- RECORDED DATA -
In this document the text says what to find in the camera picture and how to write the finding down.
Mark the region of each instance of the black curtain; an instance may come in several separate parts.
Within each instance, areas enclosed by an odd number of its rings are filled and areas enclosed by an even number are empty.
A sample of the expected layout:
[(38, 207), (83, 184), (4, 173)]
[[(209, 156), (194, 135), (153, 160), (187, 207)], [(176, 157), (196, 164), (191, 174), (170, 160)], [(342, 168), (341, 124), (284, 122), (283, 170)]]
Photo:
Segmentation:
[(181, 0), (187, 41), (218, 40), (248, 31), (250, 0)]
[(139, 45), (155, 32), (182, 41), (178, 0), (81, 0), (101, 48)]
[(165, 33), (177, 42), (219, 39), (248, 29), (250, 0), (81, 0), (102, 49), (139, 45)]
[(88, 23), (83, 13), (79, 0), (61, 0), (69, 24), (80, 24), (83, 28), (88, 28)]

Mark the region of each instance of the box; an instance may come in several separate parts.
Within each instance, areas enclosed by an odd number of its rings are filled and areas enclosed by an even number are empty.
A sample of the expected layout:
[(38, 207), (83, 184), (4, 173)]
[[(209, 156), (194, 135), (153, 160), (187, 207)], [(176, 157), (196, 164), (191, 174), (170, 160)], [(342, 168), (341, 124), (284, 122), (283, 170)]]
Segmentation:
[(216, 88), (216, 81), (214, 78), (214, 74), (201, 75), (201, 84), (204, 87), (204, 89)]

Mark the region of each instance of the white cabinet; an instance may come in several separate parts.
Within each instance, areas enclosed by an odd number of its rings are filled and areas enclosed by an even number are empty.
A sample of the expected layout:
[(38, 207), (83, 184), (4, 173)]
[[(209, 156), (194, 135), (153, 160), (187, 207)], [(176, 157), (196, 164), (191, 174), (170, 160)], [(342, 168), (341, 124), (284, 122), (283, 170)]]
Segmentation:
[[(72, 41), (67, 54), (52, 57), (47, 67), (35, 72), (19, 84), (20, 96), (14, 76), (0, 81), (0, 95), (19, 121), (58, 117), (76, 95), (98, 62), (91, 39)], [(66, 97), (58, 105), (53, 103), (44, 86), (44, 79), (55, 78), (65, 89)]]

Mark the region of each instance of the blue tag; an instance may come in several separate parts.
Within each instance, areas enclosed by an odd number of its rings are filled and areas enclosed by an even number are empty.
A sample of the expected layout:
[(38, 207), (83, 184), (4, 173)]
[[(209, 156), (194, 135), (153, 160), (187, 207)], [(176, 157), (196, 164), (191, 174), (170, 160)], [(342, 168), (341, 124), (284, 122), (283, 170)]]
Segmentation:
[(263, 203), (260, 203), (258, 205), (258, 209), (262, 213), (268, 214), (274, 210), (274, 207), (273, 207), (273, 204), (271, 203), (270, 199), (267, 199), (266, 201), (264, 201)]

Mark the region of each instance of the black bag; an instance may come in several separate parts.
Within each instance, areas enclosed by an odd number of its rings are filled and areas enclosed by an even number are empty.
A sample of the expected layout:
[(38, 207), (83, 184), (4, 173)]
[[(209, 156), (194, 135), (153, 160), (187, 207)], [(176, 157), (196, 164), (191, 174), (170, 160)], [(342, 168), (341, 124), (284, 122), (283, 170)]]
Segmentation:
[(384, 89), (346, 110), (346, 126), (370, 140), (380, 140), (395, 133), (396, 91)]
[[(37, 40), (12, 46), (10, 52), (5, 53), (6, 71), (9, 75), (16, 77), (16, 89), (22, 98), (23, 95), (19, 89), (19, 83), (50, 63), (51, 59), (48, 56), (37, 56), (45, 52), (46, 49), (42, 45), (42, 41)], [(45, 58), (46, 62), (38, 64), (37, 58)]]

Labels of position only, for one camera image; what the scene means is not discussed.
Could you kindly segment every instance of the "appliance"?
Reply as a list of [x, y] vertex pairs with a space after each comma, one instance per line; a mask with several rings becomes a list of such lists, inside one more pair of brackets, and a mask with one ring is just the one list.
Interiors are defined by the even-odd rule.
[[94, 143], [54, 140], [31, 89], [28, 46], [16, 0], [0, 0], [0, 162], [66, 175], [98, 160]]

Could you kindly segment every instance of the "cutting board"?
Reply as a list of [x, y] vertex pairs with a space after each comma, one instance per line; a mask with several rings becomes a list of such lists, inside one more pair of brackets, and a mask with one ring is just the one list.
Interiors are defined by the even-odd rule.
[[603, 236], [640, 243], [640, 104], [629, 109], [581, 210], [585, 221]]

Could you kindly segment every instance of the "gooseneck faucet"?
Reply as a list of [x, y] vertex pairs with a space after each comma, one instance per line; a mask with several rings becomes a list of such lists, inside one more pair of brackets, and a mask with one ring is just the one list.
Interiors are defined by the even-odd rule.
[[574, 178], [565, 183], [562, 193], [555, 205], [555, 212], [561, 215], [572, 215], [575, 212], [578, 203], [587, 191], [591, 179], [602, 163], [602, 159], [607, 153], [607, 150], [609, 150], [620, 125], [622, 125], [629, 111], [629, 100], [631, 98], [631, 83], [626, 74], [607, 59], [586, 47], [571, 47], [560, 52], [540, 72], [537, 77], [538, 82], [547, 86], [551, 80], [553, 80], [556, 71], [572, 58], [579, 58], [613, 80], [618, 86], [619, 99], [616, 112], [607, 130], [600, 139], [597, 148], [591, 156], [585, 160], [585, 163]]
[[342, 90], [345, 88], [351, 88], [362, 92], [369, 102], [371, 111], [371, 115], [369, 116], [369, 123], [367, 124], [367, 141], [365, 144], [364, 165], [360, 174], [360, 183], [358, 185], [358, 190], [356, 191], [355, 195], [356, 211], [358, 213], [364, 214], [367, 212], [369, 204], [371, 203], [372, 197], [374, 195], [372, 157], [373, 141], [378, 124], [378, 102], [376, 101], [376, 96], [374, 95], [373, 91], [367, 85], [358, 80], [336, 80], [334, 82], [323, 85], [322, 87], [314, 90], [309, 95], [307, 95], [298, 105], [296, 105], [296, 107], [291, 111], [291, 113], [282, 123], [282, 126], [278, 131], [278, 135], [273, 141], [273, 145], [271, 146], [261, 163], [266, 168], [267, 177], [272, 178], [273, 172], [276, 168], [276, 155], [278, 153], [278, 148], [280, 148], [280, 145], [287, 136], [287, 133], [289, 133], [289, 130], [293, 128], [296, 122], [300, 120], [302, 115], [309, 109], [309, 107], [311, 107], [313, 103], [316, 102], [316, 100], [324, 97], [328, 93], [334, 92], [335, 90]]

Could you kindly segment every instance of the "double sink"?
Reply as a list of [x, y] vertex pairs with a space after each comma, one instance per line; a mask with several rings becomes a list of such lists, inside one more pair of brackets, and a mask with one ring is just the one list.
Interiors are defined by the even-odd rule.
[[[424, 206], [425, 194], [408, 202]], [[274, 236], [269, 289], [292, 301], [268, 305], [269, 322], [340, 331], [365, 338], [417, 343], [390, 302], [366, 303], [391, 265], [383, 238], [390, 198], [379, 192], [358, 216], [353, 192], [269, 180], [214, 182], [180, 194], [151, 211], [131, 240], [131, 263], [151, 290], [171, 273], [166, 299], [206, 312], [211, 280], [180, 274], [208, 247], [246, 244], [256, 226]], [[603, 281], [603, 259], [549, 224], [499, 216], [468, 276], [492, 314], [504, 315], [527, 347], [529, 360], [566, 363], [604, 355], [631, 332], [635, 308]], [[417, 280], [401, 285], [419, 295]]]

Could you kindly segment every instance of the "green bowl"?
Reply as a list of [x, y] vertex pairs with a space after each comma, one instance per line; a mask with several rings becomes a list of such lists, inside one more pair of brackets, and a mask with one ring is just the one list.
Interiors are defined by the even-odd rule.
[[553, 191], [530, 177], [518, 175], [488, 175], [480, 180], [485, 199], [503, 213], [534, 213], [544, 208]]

- INSTRUCTIONS TO FOLLOW -
The material above should be retyped in full, exactly as given.

- WRITTEN RESPONSE -
In this document the text says what to find in the camera picture and how to write the finding down.
Mark the region of each instance of the black curtain; an instance may come in several separate parts.
Within each instance, areas enclosed by an odd number of its rings are filled and areas enclosed by an even number are empty.
A sample of the expected layout:
[(38, 207), (83, 184), (4, 173)]
[[(209, 156), (194, 135), (153, 160), (187, 207)], [(176, 157), (196, 164), (191, 174), (170, 160)], [(342, 168), (341, 124), (284, 122), (283, 170)]]
Photo:
Segmentation:
[(181, 0), (187, 41), (218, 40), (248, 31), (250, 0)]
[(139, 45), (155, 32), (182, 41), (178, 0), (81, 0), (101, 48)]
[(165, 33), (177, 42), (219, 39), (248, 29), (250, 0), (81, 0), (102, 49), (139, 45)]
[(88, 23), (83, 13), (79, 0), (61, 0), (69, 24), (80, 24), (83, 28), (88, 28)]

Mark the region of each instance of the box; an instance may come in several separate parts.
Within each instance, areas enclosed by an odd number of its rings are filled and areas enclosed by an even number are empty.
A sample of the expected layout:
[(38, 207), (83, 184), (4, 173)]
[[(209, 156), (194, 135), (153, 160), (187, 207)], [(176, 157), (196, 164), (191, 174), (170, 160)], [(342, 168), (341, 124), (284, 122), (283, 170)]]
Segmentation:
[(216, 88), (216, 81), (214, 78), (214, 74), (201, 75), (201, 84), (204, 87), (204, 89)]

Mark the region of each instance of the white cabinet; an instance may come in several separate parts.
Within each instance, areas enclosed by an odd number of its rings are filled and areas enclosed by an even number are empty.
A sample of the expected layout:
[(38, 207), (83, 184), (4, 173)]
[[(209, 156), (194, 135), (153, 160), (187, 207)], [(176, 157), (196, 164), (191, 174), (170, 160)], [(342, 168), (341, 124), (284, 122), (283, 170)]]
Segmentation:
[[(72, 41), (67, 54), (52, 57), (47, 67), (35, 72), (19, 84), (20, 96), (14, 76), (0, 81), (0, 95), (19, 121), (58, 117), (76, 95), (98, 62), (91, 39)], [(66, 97), (58, 105), (53, 103), (44, 86), (44, 79), (55, 78), (65, 89)]]

Mark the region of each instance of the blue tag; an instance may come in several separate parts.
Within each instance, areas enclosed by an odd number of its rings are filled and areas enclosed by an even number are empty.
A sample of the expected layout:
[(38, 207), (83, 184), (4, 173)]
[[(209, 156), (194, 135), (153, 160), (187, 207)], [(176, 157), (196, 164), (191, 174), (170, 160)], [(342, 168), (341, 124), (284, 122), (283, 170)]]
Segmentation:
[(263, 203), (260, 203), (258, 205), (258, 209), (262, 213), (268, 214), (274, 210), (274, 207), (273, 207), (273, 204), (271, 203), (270, 199), (267, 199), (266, 201), (264, 201)]

Mark the region of each instance of the black bag; an instance may come in several separate parts.
Within each instance, areas enclosed by an odd number of its rings are filled and areas enclosed by an even number are empty.
A sample of the expected layout:
[(38, 207), (83, 184), (4, 173)]
[[(209, 156), (194, 135), (153, 160), (187, 207)], [(176, 157), (196, 164), (191, 174), (170, 160)], [(342, 168), (341, 124), (284, 122), (283, 170)]]
Segmentation:
[(384, 89), (346, 110), (346, 126), (370, 140), (380, 140), (395, 133), (396, 91)]
[[(37, 40), (12, 46), (10, 52), (5, 53), (6, 71), (9, 75), (16, 77), (16, 89), (22, 98), (23, 95), (19, 89), (19, 83), (50, 63), (51, 59), (48, 56), (37, 56), (45, 52), (46, 49), (42, 45), (42, 41)], [(45, 58), (46, 62), (38, 64), (37, 58)]]

Labels of position only, for one camera image; what the scene means is not discussed.
Could you kindly segment every instance of the "appliance"?
Reply as a list of [x, y] vertex pairs with a space after each comma, one instance per line; a mask with several rings becomes a list of such lists, inside one more pair of brackets, and a mask with one ring is just the one list.
Interiors are defined by the even-odd rule.
[[94, 143], [54, 140], [31, 89], [28, 46], [16, 0], [0, 0], [0, 162], [66, 175], [98, 160]]

Could you kindly segment every instance of the "cutting board"?
Reply as a list of [x, y] vertex pairs with a space after each comma, one instance per line; a mask with several rings becomes a list of such lists, inside one more pair of brackets, and a mask with one ring is just the one list.
Interiors are defined by the even-odd rule.
[[603, 236], [640, 243], [640, 104], [629, 109], [581, 210], [585, 221]]

Could you kindly segment every instance of the "gooseneck faucet"?
Reply as a list of [x, y] vertex pairs with a space after each comma, one instance per line; a mask with several rings becomes a list of such lists, inside one more pair of brackets, and a mask with one ring is just the one list.
Interiors are defined by the even-odd rule.
[[574, 178], [565, 183], [562, 193], [555, 205], [555, 212], [561, 215], [572, 215], [575, 212], [578, 203], [587, 191], [591, 179], [602, 163], [602, 159], [607, 153], [607, 150], [609, 150], [620, 125], [622, 125], [629, 111], [629, 100], [631, 98], [631, 83], [626, 74], [607, 59], [586, 47], [571, 47], [560, 52], [540, 72], [537, 77], [538, 82], [547, 86], [551, 80], [553, 80], [556, 71], [572, 58], [579, 58], [613, 80], [618, 86], [619, 99], [616, 112], [607, 130], [600, 139], [597, 148], [591, 156], [585, 160], [585, 163]]
[[342, 90], [345, 88], [351, 88], [362, 92], [369, 102], [371, 111], [371, 115], [369, 116], [369, 123], [367, 124], [367, 141], [365, 144], [364, 165], [360, 174], [360, 183], [358, 185], [358, 190], [356, 191], [355, 195], [356, 211], [358, 213], [364, 214], [367, 212], [369, 204], [371, 203], [372, 197], [374, 195], [372, 157], [373, 141], [378, 124], [378, 102], [376, 101], [376, 96], [374, 95], [373, 91], [367, 85], [358, 80], [336, 80], [334, 82], [323, 85], [322, 87], [314, 90], [309, 95], [307, 95], [298, 105], [296, 105], [296, 107], [291, 111], [291, 113], [282, 123], [282, 126], [278, 131], [278, 135], [273, 141], [273, 145], [271, 146], [261, 163], [266, 168], [267, 177], [272, 178], [273, 172], [276, 168], [276, 155], [278, 153], [278, 148], [280, 148], [280, 145], [287, 136], [287, 133], [289, 133], [289, 130], [293, 128], [296, 122], [300, 120], [302, 115], [309, 109], [309, 107], [311, 107], [313, 103], [316, 102], [316, 100], [324, 97], [328, 93], [334, 92], [335, 90]]

Could you kindly segment every instance of the "double sink"?
Reply as a list of [x, y] vertex pairs with a space after each comma, one instance per line; a mask with several rings becomes a list of such lists, inside one more pair of brackets, and a mask with one ring is just the one list.
Interiors are defined by the even-odd rule.
[[[424, 206], [425, 194], [408, 202]], [[274, 236], [269, 289], [292, 301], [268, 305], [269, 322], [340, 331], [365, 338], [417, 343], [390, 302], [366, 303], [391, 265], [383, 238], [390, 198], [379, 192], [358, 216], [353, 192], [269, 180], [214, 182], [180, 194], [151, 211], [131, 240], [131, 263], [151, 290], [171, 273], [166, 299], [206, 312], [211, 280], [180, 274], [208, 247], [246, 244], [256, 226]], [[603, 281], [603, 259], [549, 224], [499, 216], [468, 276], [492, 314], [504, 315], [527, 347], [529, 360], [566, 363], [604, 355], [631, 332], [635, 308]], [[417, 280], [401, 285], [419, 295]]]

Could you kindly segment every instance of the "green bowl"?
Reply as a list of [x, y] vertex pairs with a space after each comma, one instance per line; a mask with several rings becomes a list of such lists, inside one more pair of brackets, and a mask with one ring is just the one list.
Interiors are defined by the even-odd rule.
[[553, 191], [530, 177], [518, 175], [488, 175], [480, 180], [485, 199], [503, 213], [534, 213], [544, 208]]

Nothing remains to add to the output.